### Task description
Within the data below, determine how many lines contain "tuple" and supply only that figure.

(Data excerpts)
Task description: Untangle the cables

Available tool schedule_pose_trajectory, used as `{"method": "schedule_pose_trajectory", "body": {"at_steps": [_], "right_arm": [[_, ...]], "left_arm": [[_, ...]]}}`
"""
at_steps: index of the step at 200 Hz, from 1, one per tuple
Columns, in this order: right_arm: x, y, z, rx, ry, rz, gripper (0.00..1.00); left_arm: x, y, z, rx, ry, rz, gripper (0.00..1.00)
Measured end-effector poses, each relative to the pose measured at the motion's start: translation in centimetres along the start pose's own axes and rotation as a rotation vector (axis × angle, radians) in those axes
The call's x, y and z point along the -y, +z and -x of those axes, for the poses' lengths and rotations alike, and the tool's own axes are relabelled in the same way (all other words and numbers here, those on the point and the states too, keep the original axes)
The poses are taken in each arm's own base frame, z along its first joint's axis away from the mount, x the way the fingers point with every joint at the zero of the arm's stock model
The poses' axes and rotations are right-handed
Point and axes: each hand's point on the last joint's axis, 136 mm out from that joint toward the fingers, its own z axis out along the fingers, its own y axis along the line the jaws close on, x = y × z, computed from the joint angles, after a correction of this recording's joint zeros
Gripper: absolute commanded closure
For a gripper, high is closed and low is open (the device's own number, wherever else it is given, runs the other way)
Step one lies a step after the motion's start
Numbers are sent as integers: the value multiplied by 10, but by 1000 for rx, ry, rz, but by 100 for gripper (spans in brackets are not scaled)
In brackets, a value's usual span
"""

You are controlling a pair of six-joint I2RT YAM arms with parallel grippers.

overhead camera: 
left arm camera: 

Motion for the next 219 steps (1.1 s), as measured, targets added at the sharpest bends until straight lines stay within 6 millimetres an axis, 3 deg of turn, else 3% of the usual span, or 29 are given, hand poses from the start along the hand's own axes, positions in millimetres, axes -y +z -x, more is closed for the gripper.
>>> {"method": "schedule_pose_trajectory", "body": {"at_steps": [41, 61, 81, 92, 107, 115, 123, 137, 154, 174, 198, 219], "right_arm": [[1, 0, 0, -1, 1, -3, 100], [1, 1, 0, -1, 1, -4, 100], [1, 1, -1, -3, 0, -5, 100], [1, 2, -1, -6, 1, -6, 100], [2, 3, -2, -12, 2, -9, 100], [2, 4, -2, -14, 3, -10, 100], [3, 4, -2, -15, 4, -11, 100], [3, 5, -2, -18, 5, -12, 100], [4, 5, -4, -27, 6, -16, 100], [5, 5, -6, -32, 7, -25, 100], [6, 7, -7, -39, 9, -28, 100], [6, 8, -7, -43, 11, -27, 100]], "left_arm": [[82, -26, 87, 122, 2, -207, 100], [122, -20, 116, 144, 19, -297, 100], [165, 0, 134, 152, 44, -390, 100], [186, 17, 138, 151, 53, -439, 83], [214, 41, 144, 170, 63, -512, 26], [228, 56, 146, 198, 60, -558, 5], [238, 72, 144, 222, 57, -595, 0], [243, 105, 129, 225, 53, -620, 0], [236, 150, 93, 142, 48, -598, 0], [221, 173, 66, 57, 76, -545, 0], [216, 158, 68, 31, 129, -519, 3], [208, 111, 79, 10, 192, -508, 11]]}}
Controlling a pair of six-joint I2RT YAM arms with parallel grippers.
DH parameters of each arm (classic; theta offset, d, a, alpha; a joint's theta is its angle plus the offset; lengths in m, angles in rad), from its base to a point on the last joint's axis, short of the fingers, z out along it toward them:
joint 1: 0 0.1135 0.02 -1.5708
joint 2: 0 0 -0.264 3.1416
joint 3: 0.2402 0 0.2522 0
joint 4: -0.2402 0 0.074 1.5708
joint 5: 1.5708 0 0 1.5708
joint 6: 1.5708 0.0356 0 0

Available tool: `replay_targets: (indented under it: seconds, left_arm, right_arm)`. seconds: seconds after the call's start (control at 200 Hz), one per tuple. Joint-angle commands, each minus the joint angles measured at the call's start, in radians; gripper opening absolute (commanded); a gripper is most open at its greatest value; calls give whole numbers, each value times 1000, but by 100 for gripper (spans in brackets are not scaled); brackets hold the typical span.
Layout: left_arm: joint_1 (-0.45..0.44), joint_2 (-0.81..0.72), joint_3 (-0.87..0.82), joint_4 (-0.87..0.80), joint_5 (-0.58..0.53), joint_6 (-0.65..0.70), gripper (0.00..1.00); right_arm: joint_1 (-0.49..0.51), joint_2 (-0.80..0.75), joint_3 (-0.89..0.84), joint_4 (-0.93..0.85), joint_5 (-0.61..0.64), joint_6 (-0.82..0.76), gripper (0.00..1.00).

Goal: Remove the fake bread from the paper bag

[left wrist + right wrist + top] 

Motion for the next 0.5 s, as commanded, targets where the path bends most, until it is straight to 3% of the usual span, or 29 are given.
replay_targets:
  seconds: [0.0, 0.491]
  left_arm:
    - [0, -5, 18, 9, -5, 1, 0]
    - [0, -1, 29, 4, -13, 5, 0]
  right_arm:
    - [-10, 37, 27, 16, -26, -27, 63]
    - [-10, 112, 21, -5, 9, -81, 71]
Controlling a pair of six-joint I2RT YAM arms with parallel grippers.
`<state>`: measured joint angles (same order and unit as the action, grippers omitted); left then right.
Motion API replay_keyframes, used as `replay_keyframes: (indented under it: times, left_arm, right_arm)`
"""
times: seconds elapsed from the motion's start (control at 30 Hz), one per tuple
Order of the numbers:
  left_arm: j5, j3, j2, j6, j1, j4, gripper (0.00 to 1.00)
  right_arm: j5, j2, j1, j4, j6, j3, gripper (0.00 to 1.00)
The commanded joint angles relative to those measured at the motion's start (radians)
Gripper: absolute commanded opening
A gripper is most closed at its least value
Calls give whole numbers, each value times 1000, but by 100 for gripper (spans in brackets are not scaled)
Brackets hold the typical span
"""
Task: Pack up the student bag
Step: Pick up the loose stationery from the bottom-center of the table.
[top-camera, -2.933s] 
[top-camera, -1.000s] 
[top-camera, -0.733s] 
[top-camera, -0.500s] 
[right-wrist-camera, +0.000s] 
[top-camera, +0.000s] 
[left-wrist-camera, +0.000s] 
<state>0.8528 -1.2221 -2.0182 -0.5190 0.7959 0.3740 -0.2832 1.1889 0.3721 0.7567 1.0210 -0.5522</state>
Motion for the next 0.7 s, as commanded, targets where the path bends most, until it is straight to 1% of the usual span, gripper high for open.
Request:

### Your solution
3